I could not do this work without being surrounded by good people every day. The One Sky and Friends of the Earth staff are outstanding individuals. They have an ability to keep smiling and laughing and joking and staying optimistic. The odds of failure here are almost 100 percent when it comes to long-term environmental health or even a modicum of social stability. I say that as an optimist who works in very difficult countries but who cannot ignore the overall exponential trend toward environmental degradation and economic marginalization. While it is easy enough to romanticize poverty and keep a smile on my face because people are so friendly and West Africans are so easy to laugh, at the end of the day it is hard not to see how screwed up war and extreme poverty can be and the long term impact they are having.

The people I work with here know how life could be and this human ability to vision is what keeps inspiring social and environmental change. Olatunde, the executive director of Friends of the Earth Sierra Leone, is an older man driven by memories of what life was like before the war and visions of how life could be drawn from an extensive collection of ragged books and dusty magazines. He has broken glasses and wanders around in the same old T-shirt and crappy shoes, moving people who affectionately call him "daddi" to keep going, to quit complaining about the lack of this or the lack of that, and to see the future. It can be hard to complain when I see him keep struggling, keep going under conditions that are so demanding.

Whenever I hear people talk about Third World unemployment or work ethic, I feel like shoving their senses into how hard life here really is. Simple statistics don't do it justice. Only a few years ago, life expectancy here bottomed out at 25 years, but does that explain how hard people have to work to survive? Simple things become so demanding and tragic. I heard a woman wailing yesterday because she lost a sum of money that was significant by local standards and was convinced she would be beaten up when she got home. She probably was beaten up. It was about $3, but the locals were looking at her with pity as though she had misplaced $15,000.

S, another ex-combatant, spotted me on the street yesterday and walked with me downtown. He is on his own now, trying to get through school by the grace of some expatriate who pays for his tuition. The school wants an ID card and he has no money for food let alone the photo, so he stopped going. Simple little obstacles, every day, but each one has such significant ramifications.

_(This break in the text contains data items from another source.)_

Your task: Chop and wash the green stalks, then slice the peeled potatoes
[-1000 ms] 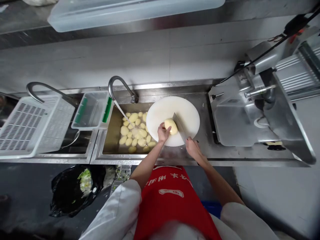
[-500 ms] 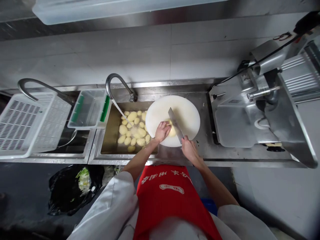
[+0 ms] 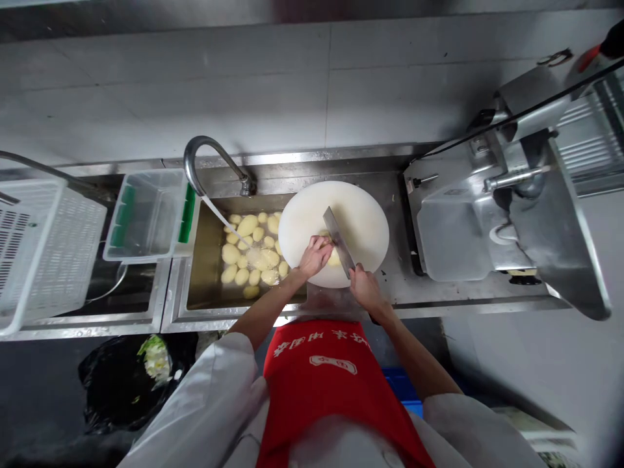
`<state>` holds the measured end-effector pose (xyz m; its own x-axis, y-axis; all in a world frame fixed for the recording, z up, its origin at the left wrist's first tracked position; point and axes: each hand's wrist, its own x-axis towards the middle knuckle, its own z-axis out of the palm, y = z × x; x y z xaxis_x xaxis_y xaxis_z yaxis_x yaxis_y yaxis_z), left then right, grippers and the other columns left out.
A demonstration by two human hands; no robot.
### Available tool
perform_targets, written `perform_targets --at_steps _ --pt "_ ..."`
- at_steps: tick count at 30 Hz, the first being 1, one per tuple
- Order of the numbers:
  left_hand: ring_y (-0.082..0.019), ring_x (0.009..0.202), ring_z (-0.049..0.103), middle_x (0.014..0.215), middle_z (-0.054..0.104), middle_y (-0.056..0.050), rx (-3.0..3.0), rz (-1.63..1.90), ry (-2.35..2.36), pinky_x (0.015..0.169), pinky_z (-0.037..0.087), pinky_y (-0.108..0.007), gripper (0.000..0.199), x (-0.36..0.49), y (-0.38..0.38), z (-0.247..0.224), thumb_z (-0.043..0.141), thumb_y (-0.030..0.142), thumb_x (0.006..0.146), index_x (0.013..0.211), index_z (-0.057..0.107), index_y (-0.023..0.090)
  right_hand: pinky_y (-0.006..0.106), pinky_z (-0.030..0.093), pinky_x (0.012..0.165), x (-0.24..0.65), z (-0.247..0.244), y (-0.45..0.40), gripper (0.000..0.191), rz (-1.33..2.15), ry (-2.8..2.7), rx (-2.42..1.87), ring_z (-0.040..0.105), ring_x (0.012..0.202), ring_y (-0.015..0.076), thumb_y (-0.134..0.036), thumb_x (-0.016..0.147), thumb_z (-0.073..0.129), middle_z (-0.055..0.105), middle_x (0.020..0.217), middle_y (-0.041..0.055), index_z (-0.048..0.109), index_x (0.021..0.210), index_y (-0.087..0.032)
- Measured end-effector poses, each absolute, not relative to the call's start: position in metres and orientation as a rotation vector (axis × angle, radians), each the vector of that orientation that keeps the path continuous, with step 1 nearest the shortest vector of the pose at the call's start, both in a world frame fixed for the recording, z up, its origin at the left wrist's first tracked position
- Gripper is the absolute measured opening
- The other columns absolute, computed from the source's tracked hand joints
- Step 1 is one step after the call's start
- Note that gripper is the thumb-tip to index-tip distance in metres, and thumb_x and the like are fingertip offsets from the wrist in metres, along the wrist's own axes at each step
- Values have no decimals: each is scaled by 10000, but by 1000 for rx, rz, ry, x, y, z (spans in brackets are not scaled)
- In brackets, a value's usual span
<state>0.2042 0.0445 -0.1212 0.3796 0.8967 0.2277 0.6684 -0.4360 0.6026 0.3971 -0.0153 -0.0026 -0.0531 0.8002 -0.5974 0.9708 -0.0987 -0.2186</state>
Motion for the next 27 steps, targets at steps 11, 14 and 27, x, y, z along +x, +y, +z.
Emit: perform_targets --at_steps 11,14,27 --pt "-299 1118 518 1151 606 -135 2045 868 1523 1050 509 -496 210 207 48 -116 546 347 1056 1064 703 209 288 476 901 362 -35 16 365 -1004 1896 1952 729 1160 270 -248 1143 288 739 1228 220 559 1329 -89" --pt "-327 1145 522 1185 580 -151 1964 845 1627 1053 509 -521 207 213 45 -113 659 343 988 1128 680 191 284 473 894 368 -38 19 379 -1033 1909 1922 730 1156 271 -278 1150 288 741 1226 219 569 1317 -85" --pt "-184 760 708 1123 707 -111 878 776 1563 632 616 -328 650 183 28 -119 864 358 804 1345 541 201 311 468 868 394 -21 30 397 -897 2004 1970 742 1079 289 -325 1151 312 764 1135 191 627 1299 -134"
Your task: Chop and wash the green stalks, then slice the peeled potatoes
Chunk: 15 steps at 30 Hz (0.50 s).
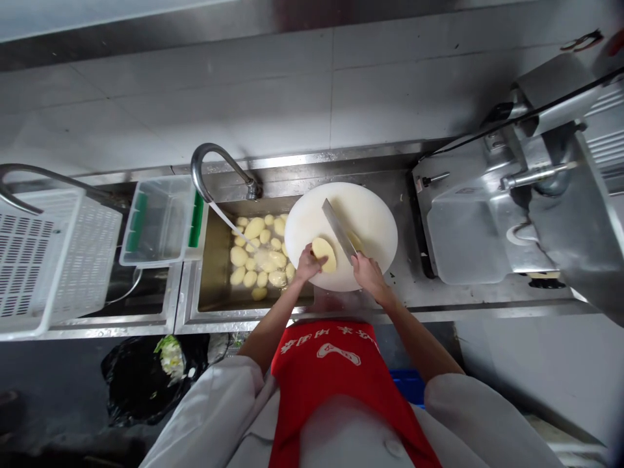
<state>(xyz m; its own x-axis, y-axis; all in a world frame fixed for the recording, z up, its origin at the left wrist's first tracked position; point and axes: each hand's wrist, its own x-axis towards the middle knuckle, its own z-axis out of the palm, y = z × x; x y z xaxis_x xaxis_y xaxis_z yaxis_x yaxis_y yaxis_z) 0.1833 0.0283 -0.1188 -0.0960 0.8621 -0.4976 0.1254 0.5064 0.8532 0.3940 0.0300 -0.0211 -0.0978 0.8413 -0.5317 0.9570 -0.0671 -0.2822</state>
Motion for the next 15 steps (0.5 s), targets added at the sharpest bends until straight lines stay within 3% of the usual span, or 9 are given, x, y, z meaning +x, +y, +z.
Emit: perform_targets --at_steps 5,10,15 --pt "-208 938 719 1058 715 -46 1018 829 1625 804 627 -349 611 195 25 -108 831 162 783 1308 527 234 308 470 840 396 -8 32 398 -792 2052 1968 757 1048 290 -332 1151 310 778 1088 179 629 1299 -146" --pt "-333 1344 554 1428 613 -150 1866 942 1702 1143 501 -561 506 187 1 -107 660 47 865 1331 607 235 307 474 821 407 -10 16 392 -758 2040 1907 763 1034 296 -338 1150 309 779 1076 190 626 1275 -146" --pt "-334 1296 559 1433 591 -176 2236 724 1510 1085 550 -544 400 170 -15 -131 684 336 998 1374 621 218 312 479 826 410 -15 -16 355 -810 1958 1820 766 1053 297 -331 1147 323 778 1093 193 596 1280 -146"
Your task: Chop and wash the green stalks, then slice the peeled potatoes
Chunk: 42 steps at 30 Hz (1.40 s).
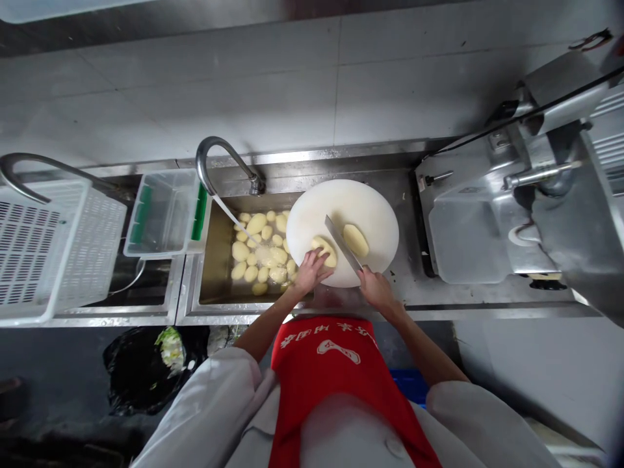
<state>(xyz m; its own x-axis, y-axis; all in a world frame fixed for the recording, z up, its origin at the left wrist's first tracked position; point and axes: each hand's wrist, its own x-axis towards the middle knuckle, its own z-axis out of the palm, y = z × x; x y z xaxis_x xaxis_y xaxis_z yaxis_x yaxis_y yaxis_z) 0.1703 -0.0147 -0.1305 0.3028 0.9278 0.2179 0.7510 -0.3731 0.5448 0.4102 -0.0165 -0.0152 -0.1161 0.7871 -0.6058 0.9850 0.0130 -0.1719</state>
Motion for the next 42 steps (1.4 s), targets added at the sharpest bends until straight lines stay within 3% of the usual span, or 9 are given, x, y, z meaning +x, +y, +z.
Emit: perform_targets --at_steps 4,10,16,22,27,33,39,42 --pt "-270 1164 602 1272 645 -149 2289 824 1497 997 584 -466 289 160 -2 -139 475 296 1103 1278 680 190 313 470 797 406 -11 -38 357 -862 1915 1781 772 1024 294 -323 1150 276 782 1061 177 555 1289 -148" --pt "-243 1009 578 1082 663 -110 2370 833 1455 901 586 -418 278 160 21 -137 459 263 1106 1085 725 188 311 451 769 405 8 -47 368 -896 1956 1677 770 1009 310 -341 1149 253 772 1022 175 551 1260 -157" --pt "-245 1027 571 1088 669 -114 2313 940 1442 920 577 -411 268 163 18 -141 469 258 1102 1113 725 182 335 489 797 399 5 -34 370 -899 1964 1653 767 1032 328 -310 1139 286 764 1049 216 575 1266 -116" --pt "-238 1033 583 1103 666 -103 2261 943 1471 928 576 -405 261 162 15 -143 481 268 1101 1121 734 207 364 539 917 350 -41 5 401 -950 2135 1703 749 1114 311 -227 1116 316 772 1150 208 651 1314 -130" --pt "-249 1084 589 1156 674 -121 2271 897 1473 969 562 -432 305 165 18 -143 461 293 1108 1180 742 200 327 523 927 353 -61 39 391 -1026 2195 1712 735 1132 304 -284 1127 373 765 1185 213 687 1261 -92" --pt "-296 1253 562 1318 680 -134 2263 758 1454 1053 508 -513 318 177 32 -149 516 367 1089 1269 732 217 275 487 884 399 -48 46 410 -913 2092 1767 726 1152 270 -355 1145 361 762 1206 205 670 1245 -105" --pt "-267 1079 573 1100 679 -129 2236 873 1490 988 538 -482 328 182 31 -161 432 313 1110 1040 726 185 337 514 854 393 -21 4 421 -680 2065 1720 771 1054 312 -308 1143 285 774 1104 226 595 1349 -111" --pt "-264 1075 575 1077 671 -112 2242 874 1485 989 535 -485 303 183 30 -164 427 271 1102 1029 711 197 352 524 855 392 -9 -10 416 -721 2046 1685 771 1056 326 -325 1143 279 771 1089 230 595 1319 -120"
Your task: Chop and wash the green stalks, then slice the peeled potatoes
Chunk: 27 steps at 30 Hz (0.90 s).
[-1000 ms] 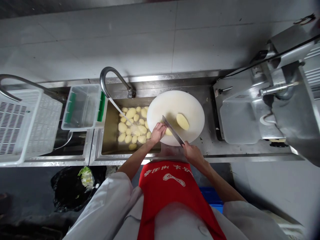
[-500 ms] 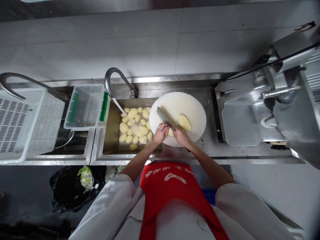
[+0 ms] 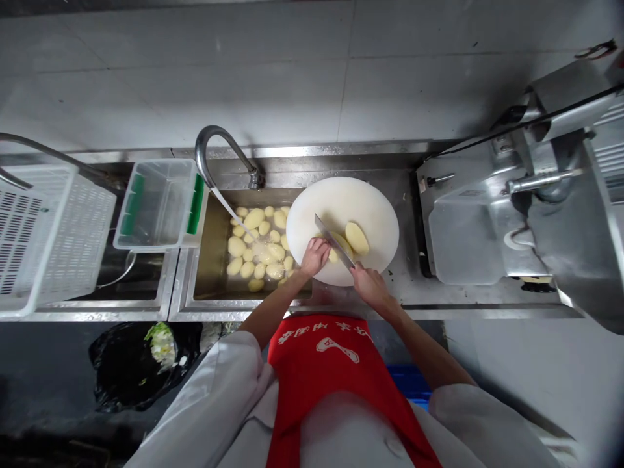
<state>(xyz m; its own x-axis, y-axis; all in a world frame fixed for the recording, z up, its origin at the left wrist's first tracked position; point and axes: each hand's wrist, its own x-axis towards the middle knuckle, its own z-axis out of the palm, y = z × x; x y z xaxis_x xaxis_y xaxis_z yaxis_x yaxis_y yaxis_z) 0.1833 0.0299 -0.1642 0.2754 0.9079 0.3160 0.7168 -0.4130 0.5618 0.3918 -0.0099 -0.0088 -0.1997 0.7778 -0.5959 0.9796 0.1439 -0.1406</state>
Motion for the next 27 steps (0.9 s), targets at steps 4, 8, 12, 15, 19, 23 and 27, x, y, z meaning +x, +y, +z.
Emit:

They have a saying here that one often hears. "Oh Salone," they sometimes exclaim, followed every once in a while by an "Oh Africa." You draw in your breath and it is said as one would sorrowfully sigh about some lost cause, yet the sentence usually ends with a smile. It is that moment that we smile anyway despite what we know to be true that keeps me inspired. If we judge our planet's future by looking at its current predicament, could we do anything other than say "Oh Earth" and keep smiling? It is going to be a long, hot day, a thousand things will go wrong as we try to carry out an underfunded environmental program in a marginalized poor country, and on top of that my belly aches and now I am getting a headache.

"Oh Earth" -- gotta get up and try to send this while it is still early in the day.